*Task instructions*
Your task is to find every line of the data that holds the string "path" and copy it.

────────────────

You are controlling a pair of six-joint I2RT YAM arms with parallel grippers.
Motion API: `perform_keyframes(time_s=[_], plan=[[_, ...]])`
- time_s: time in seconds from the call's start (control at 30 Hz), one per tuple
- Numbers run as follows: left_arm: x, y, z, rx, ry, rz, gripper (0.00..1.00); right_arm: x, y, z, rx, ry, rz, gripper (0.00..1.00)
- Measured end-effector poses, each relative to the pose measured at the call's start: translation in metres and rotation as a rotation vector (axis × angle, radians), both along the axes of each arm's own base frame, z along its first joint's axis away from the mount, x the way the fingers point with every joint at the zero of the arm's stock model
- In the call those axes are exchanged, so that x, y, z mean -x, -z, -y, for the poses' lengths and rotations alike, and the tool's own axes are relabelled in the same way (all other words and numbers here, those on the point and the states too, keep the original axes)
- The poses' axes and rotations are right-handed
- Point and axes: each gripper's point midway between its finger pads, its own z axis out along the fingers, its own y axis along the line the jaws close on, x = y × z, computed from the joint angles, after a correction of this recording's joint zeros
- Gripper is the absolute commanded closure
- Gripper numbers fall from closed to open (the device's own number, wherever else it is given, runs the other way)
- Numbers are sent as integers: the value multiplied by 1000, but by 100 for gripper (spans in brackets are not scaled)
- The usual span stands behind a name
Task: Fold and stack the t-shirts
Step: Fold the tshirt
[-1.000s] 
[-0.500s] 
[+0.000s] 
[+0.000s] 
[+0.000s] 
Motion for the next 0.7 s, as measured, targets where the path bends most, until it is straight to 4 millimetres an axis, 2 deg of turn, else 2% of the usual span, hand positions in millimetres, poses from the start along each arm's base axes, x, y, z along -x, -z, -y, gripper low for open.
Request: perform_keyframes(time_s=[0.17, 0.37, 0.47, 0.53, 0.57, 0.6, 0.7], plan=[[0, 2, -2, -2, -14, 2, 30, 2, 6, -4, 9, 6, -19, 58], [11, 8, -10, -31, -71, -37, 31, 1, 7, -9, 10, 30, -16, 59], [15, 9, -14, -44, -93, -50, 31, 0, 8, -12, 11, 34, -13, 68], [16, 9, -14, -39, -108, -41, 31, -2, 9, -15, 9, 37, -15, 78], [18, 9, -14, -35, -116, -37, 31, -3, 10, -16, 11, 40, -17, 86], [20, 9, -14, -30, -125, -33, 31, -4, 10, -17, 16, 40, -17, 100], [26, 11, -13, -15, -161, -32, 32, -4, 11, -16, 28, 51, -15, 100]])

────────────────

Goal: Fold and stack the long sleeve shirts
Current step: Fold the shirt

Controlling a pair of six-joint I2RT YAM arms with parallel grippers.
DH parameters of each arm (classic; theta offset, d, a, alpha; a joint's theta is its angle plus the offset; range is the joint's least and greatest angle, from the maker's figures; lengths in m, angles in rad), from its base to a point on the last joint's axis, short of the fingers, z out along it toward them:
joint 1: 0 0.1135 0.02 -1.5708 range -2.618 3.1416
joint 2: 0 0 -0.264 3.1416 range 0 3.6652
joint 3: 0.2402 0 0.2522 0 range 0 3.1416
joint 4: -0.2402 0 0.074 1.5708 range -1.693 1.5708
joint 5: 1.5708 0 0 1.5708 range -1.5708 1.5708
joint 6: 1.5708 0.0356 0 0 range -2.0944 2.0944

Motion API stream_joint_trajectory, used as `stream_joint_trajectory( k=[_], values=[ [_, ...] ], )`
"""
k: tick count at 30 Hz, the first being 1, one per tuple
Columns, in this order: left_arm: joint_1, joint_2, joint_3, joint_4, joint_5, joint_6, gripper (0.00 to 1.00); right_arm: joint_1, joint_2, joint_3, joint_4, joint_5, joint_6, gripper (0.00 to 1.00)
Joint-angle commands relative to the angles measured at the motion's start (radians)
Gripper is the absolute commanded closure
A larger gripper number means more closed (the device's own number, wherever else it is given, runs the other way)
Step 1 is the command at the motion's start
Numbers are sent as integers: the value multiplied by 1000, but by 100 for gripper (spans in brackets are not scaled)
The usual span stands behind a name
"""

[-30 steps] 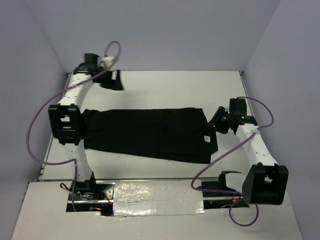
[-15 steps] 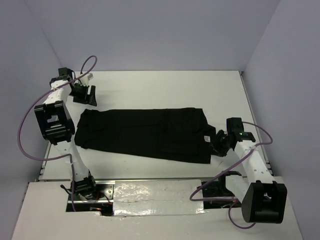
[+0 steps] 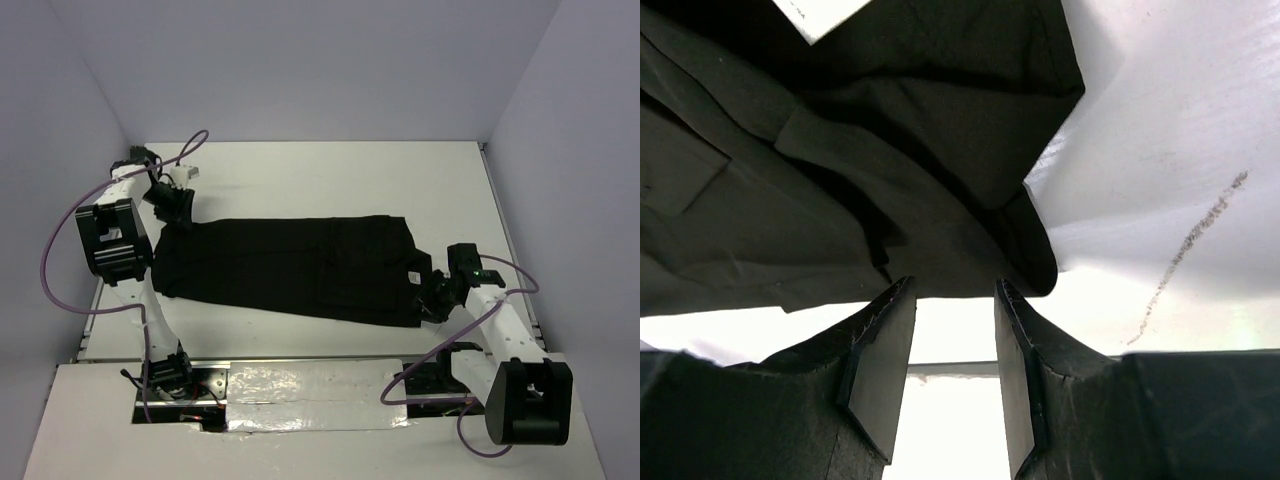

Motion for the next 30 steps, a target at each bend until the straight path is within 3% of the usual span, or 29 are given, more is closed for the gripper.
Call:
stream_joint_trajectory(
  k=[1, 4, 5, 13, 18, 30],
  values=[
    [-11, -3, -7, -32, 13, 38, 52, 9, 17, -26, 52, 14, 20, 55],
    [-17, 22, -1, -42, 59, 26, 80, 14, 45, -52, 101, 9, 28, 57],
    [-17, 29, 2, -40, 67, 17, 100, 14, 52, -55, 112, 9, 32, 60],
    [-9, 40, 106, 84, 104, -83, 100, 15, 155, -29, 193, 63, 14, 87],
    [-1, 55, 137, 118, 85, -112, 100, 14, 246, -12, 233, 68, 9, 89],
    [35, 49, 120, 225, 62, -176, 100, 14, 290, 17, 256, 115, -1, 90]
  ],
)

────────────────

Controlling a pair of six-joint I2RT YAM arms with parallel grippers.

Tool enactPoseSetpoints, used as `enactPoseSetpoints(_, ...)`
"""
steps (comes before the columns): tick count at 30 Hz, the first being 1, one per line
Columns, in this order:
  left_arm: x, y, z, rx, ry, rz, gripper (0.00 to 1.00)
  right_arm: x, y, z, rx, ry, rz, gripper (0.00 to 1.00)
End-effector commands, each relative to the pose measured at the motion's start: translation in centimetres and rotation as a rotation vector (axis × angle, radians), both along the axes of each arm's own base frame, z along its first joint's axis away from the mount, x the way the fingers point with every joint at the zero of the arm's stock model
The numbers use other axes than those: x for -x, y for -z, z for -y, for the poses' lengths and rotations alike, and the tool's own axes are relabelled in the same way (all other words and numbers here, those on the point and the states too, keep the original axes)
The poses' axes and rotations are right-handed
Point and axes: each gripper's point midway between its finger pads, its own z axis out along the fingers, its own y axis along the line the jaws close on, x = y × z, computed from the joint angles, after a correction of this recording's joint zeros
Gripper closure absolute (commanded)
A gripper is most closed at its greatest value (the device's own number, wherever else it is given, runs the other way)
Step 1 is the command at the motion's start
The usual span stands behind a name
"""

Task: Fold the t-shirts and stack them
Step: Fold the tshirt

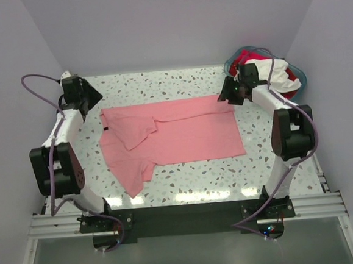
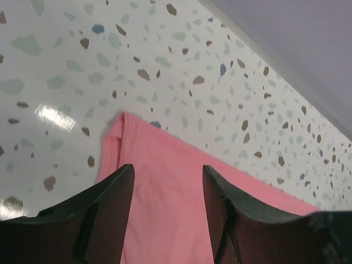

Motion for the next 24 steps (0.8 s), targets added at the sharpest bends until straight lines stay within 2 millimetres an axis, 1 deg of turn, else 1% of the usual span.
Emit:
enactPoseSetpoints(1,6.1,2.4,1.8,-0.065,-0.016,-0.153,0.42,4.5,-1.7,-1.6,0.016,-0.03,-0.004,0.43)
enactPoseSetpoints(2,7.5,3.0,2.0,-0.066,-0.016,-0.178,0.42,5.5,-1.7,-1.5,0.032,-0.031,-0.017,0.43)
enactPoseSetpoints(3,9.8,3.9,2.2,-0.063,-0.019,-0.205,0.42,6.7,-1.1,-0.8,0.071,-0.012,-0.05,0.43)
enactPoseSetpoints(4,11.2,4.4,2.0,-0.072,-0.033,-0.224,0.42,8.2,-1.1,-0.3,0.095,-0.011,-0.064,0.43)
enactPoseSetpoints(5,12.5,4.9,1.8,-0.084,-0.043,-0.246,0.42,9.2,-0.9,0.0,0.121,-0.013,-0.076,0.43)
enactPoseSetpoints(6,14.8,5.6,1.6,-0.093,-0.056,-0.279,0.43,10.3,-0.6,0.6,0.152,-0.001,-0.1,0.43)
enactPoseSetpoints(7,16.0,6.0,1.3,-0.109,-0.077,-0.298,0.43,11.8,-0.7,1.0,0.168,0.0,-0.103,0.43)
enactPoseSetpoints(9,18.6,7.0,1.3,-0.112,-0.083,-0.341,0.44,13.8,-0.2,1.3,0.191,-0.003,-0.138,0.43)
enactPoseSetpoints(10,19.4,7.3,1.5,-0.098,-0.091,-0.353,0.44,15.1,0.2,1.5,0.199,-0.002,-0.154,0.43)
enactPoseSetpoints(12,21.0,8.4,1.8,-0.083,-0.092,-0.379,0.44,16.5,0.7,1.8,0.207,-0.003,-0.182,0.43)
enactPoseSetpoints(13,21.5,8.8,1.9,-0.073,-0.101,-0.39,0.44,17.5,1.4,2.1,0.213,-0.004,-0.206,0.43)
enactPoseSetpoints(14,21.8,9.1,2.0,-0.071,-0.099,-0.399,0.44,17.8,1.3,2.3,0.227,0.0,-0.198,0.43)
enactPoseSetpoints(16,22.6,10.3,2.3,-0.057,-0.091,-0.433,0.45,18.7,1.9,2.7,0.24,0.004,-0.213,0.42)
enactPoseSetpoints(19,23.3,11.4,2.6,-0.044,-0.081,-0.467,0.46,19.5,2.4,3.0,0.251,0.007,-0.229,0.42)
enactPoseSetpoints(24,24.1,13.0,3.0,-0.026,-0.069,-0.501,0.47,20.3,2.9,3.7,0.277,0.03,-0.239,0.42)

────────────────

*Final answer*
Motion for the next 0.7 s, as measured, targets where the path bends most, until it is straight to 4 millimetres an axis, 2 deg of turn, else 2% of the usual span, hand positions in millimetres, poses from the start along each arm's base axes, x, y, z along -x, -z, -y, gripper low for open.
Motion for the next 30 steps, a target at each bend until the straight path is within 3% of the usual span, or 29 are given, more is closed for the gripper.

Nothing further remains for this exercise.